→ **Raw data**:
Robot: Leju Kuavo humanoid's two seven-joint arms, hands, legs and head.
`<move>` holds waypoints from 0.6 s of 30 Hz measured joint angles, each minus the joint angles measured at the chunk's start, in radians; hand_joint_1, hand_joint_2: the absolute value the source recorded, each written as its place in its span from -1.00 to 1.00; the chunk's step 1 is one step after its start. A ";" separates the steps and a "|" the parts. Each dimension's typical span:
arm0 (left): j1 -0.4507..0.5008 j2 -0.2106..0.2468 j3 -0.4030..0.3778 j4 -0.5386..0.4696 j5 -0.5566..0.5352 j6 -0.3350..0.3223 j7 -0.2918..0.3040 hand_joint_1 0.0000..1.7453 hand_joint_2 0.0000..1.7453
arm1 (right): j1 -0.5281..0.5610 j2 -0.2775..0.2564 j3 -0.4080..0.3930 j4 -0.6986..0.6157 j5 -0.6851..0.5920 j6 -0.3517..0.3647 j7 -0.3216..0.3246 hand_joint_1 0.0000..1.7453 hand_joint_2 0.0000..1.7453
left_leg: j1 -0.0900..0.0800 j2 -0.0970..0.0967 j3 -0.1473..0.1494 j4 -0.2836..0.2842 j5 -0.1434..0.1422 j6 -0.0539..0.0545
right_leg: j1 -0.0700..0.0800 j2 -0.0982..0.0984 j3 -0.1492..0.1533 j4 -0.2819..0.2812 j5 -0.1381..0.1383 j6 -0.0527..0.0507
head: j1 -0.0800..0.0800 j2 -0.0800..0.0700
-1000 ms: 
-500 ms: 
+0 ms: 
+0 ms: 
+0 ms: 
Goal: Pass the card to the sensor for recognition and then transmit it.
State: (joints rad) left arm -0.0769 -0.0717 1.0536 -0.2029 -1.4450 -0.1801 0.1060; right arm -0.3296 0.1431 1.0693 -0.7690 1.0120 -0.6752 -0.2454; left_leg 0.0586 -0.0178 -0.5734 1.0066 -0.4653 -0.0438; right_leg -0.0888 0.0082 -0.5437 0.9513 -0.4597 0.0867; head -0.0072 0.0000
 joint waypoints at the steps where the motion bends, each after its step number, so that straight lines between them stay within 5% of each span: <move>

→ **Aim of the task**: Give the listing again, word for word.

→ **Expected answer**:
Robot: Leju Kuavo humanoid's two seven-joint arms, hands, legs and head.
`<move>` holds waypoints from 0.6 s of 30 Hz measured joint angles, each minus the joint angles measured at the chunk's start, in radians; hand_joint_1, hand_joint_2: the absolute value the source recorded, each written as its place in its span from -1.00 to 1.00; the chunk's step 1 is one step after its start. A ";" separates the steps and a "|" the parts. Each dimension's typical span:
arm0 (left): j1 -0.4507..0.5008 j2 -0.2106..0.2468 j3 -0.4030..0.3778 j4 -0.5386..0.4696 j5 -0.5566..0.5352 j6 -0.3350..0.3223 j7 -0.2918..0.3040 hand_joint_1 0.0000..1.7453 hand_joint_2 0.0000..1.7453
arm1 (right): j1 -0.5281..0.5610 j2 -0.2775..0.2564 j3 -0.4080..0.3930 j4 -0.6986..0.6157 j5 -0.6851..0.5920 j6 -0.3517..0.3647 j7 -0.3216..0.3246 hand_joint_1 0.0000..1.7453 hand_joint_2 0.0000..1.7453
left_leg: j1 -0.0900..0.0800 j2 -0.0970..0.0967 j3 -0.1473..0.1494 j4 -0.2836..0.2842 j5 -0.1434..0.1422 j6 -0.0539..0.0545
right_leg: j1 -0.0700..0.0800 j2 -0.0982..0.0984 j3 -0.1492..0.1533 j4 -0.2819..0.2812 j5 -0.1381..0.1383 j6 -0.0527..0.0507
head: j1 -0.0800..0.0800 j2 -0.0800..0.0700
-1000 ms: 
-500 ms: 
+0 ms: 
+0 ms: 
+0 ms: 
Goal: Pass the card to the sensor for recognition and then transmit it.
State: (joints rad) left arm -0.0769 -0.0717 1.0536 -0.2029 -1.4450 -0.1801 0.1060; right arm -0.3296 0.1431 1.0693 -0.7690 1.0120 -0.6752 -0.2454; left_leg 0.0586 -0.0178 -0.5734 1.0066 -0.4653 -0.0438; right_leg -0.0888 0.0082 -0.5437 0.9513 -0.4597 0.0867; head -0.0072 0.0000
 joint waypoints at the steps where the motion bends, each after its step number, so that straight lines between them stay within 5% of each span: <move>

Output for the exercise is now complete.